[Work required]
Your task is to copy the stretch of lines in the records below that begins with the line containing "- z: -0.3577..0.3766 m" and ends with the line containing "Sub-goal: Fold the", exactly as written, with nothing added.

[Data provided]
Segment Open

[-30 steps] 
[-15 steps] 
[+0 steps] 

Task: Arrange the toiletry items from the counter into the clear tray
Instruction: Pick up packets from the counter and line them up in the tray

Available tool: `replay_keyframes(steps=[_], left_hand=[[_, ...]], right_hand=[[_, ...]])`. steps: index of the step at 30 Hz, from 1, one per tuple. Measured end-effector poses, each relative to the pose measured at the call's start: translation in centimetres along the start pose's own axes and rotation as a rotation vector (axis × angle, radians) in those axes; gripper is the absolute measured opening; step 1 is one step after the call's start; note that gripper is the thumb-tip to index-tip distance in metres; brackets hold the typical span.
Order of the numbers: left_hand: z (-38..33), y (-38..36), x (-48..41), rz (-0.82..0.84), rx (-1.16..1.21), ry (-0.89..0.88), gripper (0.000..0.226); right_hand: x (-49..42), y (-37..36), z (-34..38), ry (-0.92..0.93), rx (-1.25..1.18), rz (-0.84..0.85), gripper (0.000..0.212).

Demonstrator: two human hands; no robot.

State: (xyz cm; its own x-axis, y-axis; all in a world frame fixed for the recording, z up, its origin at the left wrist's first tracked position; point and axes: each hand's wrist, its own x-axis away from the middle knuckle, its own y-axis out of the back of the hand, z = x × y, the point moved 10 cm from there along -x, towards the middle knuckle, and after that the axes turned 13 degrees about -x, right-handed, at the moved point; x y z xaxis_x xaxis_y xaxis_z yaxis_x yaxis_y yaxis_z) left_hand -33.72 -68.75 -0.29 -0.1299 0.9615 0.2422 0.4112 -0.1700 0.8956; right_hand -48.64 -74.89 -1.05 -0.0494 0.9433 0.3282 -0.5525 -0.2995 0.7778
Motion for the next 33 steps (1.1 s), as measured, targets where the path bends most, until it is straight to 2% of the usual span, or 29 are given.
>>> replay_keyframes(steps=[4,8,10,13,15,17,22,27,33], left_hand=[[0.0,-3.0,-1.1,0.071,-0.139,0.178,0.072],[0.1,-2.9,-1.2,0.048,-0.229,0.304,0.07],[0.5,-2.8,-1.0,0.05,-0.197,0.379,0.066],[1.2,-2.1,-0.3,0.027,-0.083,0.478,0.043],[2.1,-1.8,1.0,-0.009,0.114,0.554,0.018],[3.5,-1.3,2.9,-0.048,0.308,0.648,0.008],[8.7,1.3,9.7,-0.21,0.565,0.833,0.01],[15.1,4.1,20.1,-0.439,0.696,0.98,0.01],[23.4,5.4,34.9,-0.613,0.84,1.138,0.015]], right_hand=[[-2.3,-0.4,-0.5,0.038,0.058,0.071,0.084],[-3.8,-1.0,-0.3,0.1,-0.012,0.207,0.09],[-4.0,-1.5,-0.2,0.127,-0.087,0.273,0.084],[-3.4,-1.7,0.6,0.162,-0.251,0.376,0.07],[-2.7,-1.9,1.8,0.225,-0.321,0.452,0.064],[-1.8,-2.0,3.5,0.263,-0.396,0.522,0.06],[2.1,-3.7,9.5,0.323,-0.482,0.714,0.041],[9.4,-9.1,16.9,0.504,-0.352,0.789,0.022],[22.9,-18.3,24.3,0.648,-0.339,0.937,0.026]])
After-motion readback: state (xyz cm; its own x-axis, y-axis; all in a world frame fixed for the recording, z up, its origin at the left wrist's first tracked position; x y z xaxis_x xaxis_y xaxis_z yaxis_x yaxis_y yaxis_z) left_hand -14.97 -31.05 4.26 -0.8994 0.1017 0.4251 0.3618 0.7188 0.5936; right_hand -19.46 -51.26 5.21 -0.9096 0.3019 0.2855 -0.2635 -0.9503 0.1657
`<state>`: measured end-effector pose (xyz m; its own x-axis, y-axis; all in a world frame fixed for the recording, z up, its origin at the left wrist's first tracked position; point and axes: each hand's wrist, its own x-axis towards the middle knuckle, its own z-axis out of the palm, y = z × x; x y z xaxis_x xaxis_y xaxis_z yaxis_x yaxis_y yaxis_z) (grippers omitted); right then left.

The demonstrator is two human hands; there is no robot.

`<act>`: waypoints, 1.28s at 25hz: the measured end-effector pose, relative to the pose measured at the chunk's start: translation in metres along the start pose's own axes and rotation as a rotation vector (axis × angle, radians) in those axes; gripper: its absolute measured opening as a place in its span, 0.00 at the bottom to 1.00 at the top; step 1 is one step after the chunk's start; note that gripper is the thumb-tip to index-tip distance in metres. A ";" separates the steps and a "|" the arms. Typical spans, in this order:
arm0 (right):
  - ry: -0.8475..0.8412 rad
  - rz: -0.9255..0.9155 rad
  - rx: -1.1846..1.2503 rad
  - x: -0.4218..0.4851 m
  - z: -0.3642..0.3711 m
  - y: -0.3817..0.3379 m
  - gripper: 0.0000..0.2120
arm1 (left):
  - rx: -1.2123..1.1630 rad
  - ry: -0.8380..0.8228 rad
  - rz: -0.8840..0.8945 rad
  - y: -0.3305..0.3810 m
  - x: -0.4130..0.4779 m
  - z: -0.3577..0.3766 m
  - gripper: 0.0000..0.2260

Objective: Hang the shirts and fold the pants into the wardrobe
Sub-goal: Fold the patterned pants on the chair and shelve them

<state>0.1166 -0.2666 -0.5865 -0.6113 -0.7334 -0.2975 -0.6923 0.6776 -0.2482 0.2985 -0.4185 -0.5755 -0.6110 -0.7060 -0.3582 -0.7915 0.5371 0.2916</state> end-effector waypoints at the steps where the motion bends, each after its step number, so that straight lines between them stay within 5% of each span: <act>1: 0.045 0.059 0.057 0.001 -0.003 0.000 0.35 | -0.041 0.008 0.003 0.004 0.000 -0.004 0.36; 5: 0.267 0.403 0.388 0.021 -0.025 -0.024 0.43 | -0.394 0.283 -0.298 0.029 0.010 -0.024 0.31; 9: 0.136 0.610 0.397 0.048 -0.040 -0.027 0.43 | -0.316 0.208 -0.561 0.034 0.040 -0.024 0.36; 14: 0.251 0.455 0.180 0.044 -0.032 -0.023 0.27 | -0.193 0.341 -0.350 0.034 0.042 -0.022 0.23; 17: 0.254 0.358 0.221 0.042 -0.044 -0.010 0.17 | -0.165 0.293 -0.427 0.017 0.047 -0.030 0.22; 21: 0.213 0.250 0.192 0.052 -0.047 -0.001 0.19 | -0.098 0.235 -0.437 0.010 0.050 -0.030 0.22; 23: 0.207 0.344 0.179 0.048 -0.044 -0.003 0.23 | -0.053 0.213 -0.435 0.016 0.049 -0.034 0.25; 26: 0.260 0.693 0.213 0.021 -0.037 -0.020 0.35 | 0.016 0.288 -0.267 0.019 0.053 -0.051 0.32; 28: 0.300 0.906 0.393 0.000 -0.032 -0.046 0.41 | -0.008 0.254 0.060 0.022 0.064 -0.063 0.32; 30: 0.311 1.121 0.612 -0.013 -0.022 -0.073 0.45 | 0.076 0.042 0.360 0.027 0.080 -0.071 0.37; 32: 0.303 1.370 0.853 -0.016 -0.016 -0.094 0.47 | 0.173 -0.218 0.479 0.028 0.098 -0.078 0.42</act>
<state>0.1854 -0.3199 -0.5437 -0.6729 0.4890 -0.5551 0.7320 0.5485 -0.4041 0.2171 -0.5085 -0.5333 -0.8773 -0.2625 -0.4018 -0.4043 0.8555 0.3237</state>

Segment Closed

[Written solution]
  - z: -0.3577..0.3766 m
  - gripper: 0.0000..0.2260

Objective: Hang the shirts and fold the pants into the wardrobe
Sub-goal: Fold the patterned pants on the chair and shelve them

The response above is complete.